EXERCISE GOAL | Could you copy out every line of the data where the word "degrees" occurs?

BEGIN AVAILABLE RECORDS

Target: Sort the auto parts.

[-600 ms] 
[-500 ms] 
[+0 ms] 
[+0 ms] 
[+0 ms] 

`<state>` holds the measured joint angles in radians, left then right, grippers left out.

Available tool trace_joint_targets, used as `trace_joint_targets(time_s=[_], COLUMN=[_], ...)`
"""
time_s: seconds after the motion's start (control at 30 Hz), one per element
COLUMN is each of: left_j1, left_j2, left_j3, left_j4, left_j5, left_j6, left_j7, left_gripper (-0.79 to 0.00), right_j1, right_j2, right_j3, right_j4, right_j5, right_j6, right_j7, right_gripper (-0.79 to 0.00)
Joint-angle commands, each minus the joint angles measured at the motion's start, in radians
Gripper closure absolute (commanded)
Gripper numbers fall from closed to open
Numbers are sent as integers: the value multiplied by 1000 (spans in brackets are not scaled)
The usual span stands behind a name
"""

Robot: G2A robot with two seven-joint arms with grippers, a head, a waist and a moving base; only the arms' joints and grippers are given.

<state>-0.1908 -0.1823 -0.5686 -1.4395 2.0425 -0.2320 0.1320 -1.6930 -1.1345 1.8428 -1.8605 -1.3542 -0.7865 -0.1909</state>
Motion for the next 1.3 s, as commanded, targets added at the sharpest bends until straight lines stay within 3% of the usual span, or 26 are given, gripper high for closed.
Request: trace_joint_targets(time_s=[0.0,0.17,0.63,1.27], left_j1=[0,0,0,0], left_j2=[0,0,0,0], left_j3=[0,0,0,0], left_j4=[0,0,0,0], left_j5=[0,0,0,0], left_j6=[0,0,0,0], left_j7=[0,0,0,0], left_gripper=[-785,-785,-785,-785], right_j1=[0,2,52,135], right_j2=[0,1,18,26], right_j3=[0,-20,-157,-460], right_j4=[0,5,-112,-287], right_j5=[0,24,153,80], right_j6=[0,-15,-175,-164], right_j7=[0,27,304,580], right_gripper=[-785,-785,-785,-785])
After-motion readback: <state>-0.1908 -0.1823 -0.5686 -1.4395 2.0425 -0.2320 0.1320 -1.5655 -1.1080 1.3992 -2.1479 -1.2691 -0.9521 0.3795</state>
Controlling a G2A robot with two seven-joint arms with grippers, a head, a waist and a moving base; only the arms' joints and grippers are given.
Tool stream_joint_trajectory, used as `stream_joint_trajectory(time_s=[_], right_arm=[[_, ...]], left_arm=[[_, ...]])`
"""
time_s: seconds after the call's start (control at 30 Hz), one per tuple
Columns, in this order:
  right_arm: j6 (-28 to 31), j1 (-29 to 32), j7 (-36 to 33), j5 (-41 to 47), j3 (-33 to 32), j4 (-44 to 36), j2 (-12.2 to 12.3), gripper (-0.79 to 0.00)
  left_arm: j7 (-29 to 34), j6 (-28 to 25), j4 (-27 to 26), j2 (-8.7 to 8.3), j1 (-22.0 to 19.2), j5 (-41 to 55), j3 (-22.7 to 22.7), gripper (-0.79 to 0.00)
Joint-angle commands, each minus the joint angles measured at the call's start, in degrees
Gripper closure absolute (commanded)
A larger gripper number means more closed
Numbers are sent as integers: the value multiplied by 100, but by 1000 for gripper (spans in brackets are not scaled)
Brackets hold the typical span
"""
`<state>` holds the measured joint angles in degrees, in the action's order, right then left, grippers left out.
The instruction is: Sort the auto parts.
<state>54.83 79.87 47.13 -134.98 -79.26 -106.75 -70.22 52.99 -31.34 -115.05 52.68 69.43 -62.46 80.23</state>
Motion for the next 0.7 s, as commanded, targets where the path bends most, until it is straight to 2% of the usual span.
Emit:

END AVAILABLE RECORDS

EXERCISE SOLUTION |
Joint-angle commands, each minus the joint angles measured at the call's start, in degrees
`<state>` holds the measured joint angles in degrees, in the action's order, right then left, grippers left out.

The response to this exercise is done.